Wait…all this is just for male gay couples. What about nurturing lesbians who want to have children together? That has another tricky problem: you need a Y chromosome to induce normal sperm differentiation, and lesbian couples don’t have any of those. At all. They’re going to have to go to a male donor for a genetic contribution, diluting the purity of the genetic side of the procedure. However, that has a technology in the works to help out already: see obstacle #4 above. We’ll have to isolate iPS cells from Mother #1, inject a donor Y chromosome into them, cultivate chimeric male (or chimeric testis in a dish) to produce sperm, and then fertilize eggs from Mother #2 with the Mother #1-derived sperm.
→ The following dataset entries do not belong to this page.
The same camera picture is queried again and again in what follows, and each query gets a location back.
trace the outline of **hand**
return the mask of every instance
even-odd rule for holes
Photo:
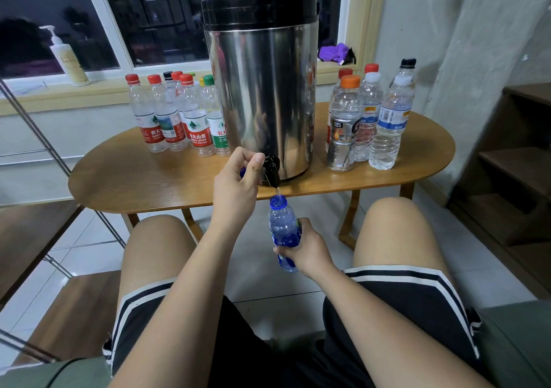
[[[212,221],[217,228],[239,235],[251,217],[261,181],[264,154],[238,147],[224,168],[214,178]],[[243,179],[239,170],[246,166]]]
[[[329,269],[335,269],[336,266],[333,264],[325,240],[313,229],[310,220],[299,218],[299,223],[302,226],[300,244],[296,247],[276,246],[274,252],[291,259],[300,272],[317,282],[319,276]]]

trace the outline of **forearm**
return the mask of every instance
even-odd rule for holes
[[[465,362],[360,284],[331,267],[317,283],[377,388],[491,387]]]
[[[117,372],[111,387],[208,383],[236,236],[210,227]]]

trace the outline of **person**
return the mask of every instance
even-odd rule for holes
[[[286,357],[254,335],[224,286],[264,158],[233,152],[214,180],[212,220],[197,247],[176,217],[149,217],[134,228],[122,262],[110,387],[491,386],[430,225],[405,198],[371,206],[346,272],[300,219],[300,245],[274,251],[326,294],[326,338],[309,356]]]

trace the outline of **table leg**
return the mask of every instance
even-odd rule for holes
[[[415,187],[415,182],[403,183],[400,185],[400,196],[408,199],[413,198],[413,188]]]
[[[339,240],[345,245],[350,247],[352,250],[356,248],[356,239],[350,237],[350,232],[352,231],[352,223],[354,222],[354,217],[356,216],[356,211],[358,210],[358,204],[360,203],[360,190],[356,189],[352,191],[352,198],[350,199],[350,206],[348,206],[348,211],[344,218],[341,231],[339,231]]]
[[[191,230],[191,233],[193,233],[193,236],[197,239],[197,241],[201,241],[201,238],[203,237],[203,230],[201,230],[201,227],[195,222],[193,219],[193,216],[191,215],[191,210],[189,208],[182,208],[183,217],[186,220],[187,226],[189,227],[189,230]]]
[[[125,222],[125,225],[128,231],[132,232],[136,224],[139,223],[138,214],[121,214],[121,216]]]

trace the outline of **purple glove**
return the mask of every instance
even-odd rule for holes
[[[340,63],[346,58],[348,53],[348,46],[344,43],[339,43],[336,46],[323,46],[320,48],[318,57],[324,62],[334,62]]]

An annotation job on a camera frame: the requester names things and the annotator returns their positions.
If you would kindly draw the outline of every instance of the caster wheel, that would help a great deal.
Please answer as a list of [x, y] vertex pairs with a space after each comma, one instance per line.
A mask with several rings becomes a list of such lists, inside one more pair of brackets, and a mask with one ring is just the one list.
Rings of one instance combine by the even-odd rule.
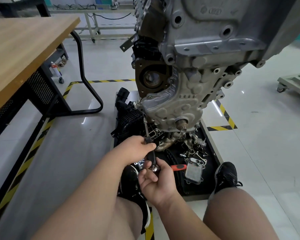
[[277, 88], [277, 92], [284, 92], [286, 88]]

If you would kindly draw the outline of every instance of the wooden table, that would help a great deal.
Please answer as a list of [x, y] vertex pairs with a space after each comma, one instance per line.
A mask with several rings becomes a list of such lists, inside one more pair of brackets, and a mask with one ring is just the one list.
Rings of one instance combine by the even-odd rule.
[[[98, 113], [103, 108], [101, 98], [84, 76], [82, 43], [73, 31], [79, 23], [76, 15], [0, 19], [0, 134], [27, 100], [42, 114], [0, 188], [0, 218], [25, 171], [17, 173], [45, 123], [58, 116]], [[42, 65], [69, 34], [78, 46], [81, 80], [100, 103], [97, 109], [72, 111], [53, 82], [49, 68]]]

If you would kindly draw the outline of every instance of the hand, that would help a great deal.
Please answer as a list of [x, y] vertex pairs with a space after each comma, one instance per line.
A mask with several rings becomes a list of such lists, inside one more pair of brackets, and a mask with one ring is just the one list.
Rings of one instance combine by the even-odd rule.
[[157, 209], [160, 205], [171, 201], [175, 195], [179, 195], [172, 168], [164, 160], [156, 158], [157, 164], [161, 167], [157, 177], [149, 167], [151, 161], [145, 161], [139, 172], [139, 184], [142, 193]]
[[156, 148], [155, 143], [144, 144], [144, 141], [142, 136], [131, 136], [112, 149], [109, 154], [124, 165], [136, 163]]

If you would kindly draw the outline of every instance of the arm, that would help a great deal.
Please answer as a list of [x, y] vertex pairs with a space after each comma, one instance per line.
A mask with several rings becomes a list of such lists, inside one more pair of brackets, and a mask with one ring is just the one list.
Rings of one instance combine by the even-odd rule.
[[124, 167], [156, 147], [143, 141], [132, 136], [107, 153], [32, 239], [105, 239]]
[[159, 177], [146, 161], [139, 173], [142, 193], [156, 207], [170, 239], [219, 239], [193, 212], [176, 189], [171, 167], [157, 158]]

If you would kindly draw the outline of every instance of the forearm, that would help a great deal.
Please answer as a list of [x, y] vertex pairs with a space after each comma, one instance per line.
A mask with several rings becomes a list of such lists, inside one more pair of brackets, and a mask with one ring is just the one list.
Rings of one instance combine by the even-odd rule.
[[114, 157], [112, 152], [105, 155], [33, 239], [106, 238], [125, 166]]
[[169, 239], [219, 239], [178, 193], [157, 210]]

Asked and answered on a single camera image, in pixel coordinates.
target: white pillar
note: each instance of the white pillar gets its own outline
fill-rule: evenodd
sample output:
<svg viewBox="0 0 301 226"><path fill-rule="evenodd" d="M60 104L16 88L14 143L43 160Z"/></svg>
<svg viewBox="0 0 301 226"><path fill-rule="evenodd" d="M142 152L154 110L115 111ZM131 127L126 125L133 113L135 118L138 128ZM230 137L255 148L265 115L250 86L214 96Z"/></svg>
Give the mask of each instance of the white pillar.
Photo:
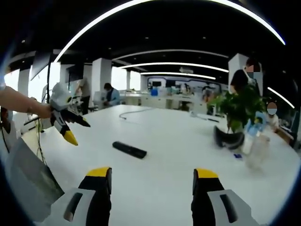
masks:
<svg viewBox="0 0 301 226"><path fill-rule="evenodd" d="M18 92L28 96L28 82L30 69L22 70L19 73Z"/></svg>
<svg viewBox="0 0 301 226"><path fill-rule="evenodd" d="M144 75L141 75L141 80L140 80L140 89L141 91L147 90L147 77Z"/></svg>
<svg viewBox="0 0 301 226"><path fill-rule="evenodd" d="M60 72L60 82L67 83L68 82L68 72L67 68L72 67L74 65L61 65L61 72Z"/></svg>
<svg viewBox="0 0 301 226"><path fill-rule="evenodd" d="M237 53L229 62L229 79L228 79L228 91L230 91L230 84L233 79L233 75L237 70L244 69L246 61L248 60L247 56ZM263 74L262 69L260 72L253 73L253 79L257 80L260 95L263 95Z"/></svg>
<svg viewBox="0 0 301 226"><path fill-rule="evenodd" d="M111 83L112 61L99 58L92 63L92 96L96 91L102 91L106 83Z"/></svg>
<svg viewBox="0 0 301 226"><path fill-rule="evenodd" d="M127 89L130 89L131 71L127 71Z"/></svg>
<svg viewBox="0 0 301 226"><path fill-rule="evenodd" d="M87 81L89 83L90 91L92 90L92 65L84 65L84 78L87 78ZM90 94L90 101L89 101L89 107L93 106L93 97L94 93L91 92Z"/></svg>

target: ceiling
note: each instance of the ceiling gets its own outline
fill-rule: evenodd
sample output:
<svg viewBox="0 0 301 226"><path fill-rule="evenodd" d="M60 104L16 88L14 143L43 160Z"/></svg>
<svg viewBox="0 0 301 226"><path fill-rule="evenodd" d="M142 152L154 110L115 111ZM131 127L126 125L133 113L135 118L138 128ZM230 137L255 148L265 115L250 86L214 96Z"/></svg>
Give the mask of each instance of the ceiling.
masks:
<svg viewBox="0 0 301 226"><path fill-rule="evenodd" d="M86 0L85 4L73 0L48 0L43 6L41 1L36 2L33 6L35 13L27 15L25 29L18 33L14 55L33 50L62 49L93 19L125 2L128 0ZM286 45L257 21L230 7L208 0L154 0L104 19L83 34L70 49L81 52L85 62L105 57L117 59L114 63L116 66L126 63L182 62L222 69L228 69L229 59L241 53L253 56L262 63L266 84L289 95L291 82L280 81L295 75L296 59L290 54L298 39L290 29L292 22L297 19L293 5L271 0L256 1L256 5L251 0L232 2L264 18L278 31ZM163 49L203 52L162 51L127 56ZM156 65L141 68L141 72L179 72L180 67ZM214 76L222 83L228 81L225 72L200 67L193 67L192 70L195 74Z"/></svg>

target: potted plant
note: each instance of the potted plant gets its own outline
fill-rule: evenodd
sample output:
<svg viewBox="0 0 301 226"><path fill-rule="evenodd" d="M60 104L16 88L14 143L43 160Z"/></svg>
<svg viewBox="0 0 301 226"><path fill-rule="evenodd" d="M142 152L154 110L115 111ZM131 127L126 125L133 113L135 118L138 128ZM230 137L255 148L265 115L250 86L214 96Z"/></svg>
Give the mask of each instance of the potted plant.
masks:
<svg viewBox="0 0 301 226"><path fill-rule="evenodd" d="M256 112L265 112L266 107L263 98L257 93L253 85L247 85L239 93L227 92L225 96L219 95L208 102L207 106L215 105L216 110L227 118L228 132L242 131L250 119L253 125L256 120Z"/></svg>

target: white table
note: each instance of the white table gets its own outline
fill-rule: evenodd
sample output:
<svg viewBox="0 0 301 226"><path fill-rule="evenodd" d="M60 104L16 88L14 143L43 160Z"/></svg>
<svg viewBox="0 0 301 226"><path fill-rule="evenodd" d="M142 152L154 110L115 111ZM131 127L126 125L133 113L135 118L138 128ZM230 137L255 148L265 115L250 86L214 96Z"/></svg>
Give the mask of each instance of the white table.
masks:
<svg viewBox="0 0 301 226"><path fill-rule="evenodd" d="M253 172L227 149L216 148L216 122L164 109L128 114L126 121L119 118L141 109L146 108L119 105L86 115L91 128L70 124L79 146L67 143L55 128L41 134L46 162L64 191L78 187L88 171L110 166L110 226L191 226L193 169L205 168L251 206L258 223L275 217L300 167L298 155L280 137L270 133L269 158L262 171ZM139 160L114 149L114 141L148 154Z"/></svg>

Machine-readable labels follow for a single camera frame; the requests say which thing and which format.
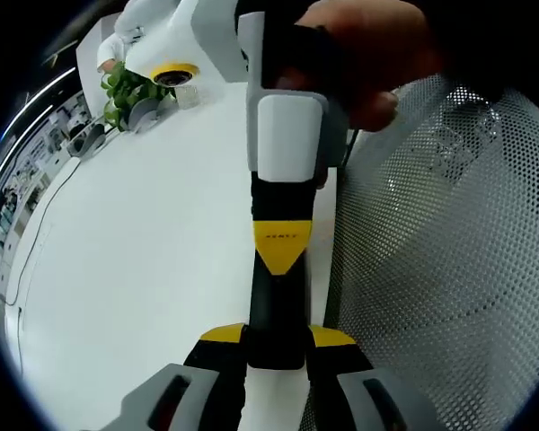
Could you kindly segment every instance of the yellow stripe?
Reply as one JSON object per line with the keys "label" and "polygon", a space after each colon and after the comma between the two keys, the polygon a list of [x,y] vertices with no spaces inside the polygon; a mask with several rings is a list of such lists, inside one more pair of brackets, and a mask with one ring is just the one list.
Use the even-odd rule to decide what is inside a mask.
{"label": "yellow stripe", "polygon": [[253,222],[255,248],[269,272],[282,276],[307,247],[311,220]]}
{"label": "yellow stripe", "polygon": [[220,326],[209,330],[200,337],[202,341],[218,341],[220,343],[239,343],[242,336],[243,323]]}
{"label": "yellow stripe", "polygon": [[314,343],[316,347],[328,346],[347,346],[348,344],[356,344],[356,341],[340,330],[330,330],[317,325],[310,325],[310,330],[314,335]]}
{"label": "yellow stripe", "polygon": [[165,72],[187,72],[192,76],[195,76],[199,73],[197,66],[191,65],[190,63],[167,63],[156,67],[152,73],[150,73],[150,78],[152,81],[159,75]]}

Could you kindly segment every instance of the green plant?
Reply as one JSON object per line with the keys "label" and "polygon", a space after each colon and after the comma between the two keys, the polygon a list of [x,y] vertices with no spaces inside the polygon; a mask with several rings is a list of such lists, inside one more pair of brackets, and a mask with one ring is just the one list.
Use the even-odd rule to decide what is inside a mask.
{"label": "green plant", "polygon": [[136,103],[147,98],[160,101],[167,94],[171,94],[169,88],[156,85],[149,79],[127,70],[124,62],[118,62],[110,73],[103,76],[101,86],[110,98],[104,106],[104,118],[119,131],[124,131],[129,113]]}

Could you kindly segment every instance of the perforated mesh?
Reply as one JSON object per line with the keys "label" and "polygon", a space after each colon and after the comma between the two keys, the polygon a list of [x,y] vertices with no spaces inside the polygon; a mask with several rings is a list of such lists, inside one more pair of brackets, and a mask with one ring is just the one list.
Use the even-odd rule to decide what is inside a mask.
{"label": "perforated mesh", "polygon": [[499,430],[539,381],[539,110],[440,77],[400,110],[340,185],[326,325],[448,429]]}

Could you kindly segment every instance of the yellow ring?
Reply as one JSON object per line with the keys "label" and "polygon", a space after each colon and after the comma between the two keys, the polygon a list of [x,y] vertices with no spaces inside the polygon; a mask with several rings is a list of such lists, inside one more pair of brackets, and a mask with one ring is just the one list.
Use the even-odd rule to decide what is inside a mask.
{"label": "yellow ring", "polygon": [[150,78],[152,78],[152,81],[155,81],[155,78],[158,75],[161,75],[165,72],[186,72],[190,74],[193,78],[199,73],[199,69],[197,66],[191,65],[190,63],[168,63],[165,65],[158,66],[156,69],[154,69],[150,74]]}

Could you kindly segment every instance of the white sleeve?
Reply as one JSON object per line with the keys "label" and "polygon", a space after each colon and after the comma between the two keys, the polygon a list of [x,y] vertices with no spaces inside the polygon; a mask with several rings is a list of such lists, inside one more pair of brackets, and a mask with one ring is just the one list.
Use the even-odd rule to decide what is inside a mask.
{"label": "white sleeve", "polygon": [[116,54],[114,53],[113,35],[110,35],[104,42],[98,47],[98,72],[102,70],[102,64],[108,60],[116,60]]}
Any sons produced by this procedure would have three parents, Mother #1, Mother #2, and the Male Donor who provided the Y chromosome, and only the Y chromosome. Any daughters, though, would only have two parents: Mother #1 and Mother #2.

Isn’t reproductive biology fun? It’s the combination of exciting science with terrifyingly deep social implications.


Deng JM, Satoh K, Chang H, Zhang Z, Stewart MD, Wang H, Cooney AJ, Behringer RR (2010) Generation of viable male and female mice from two fathers. Biology of Reproduction DOI:10.1095/biolreprod.110.088831.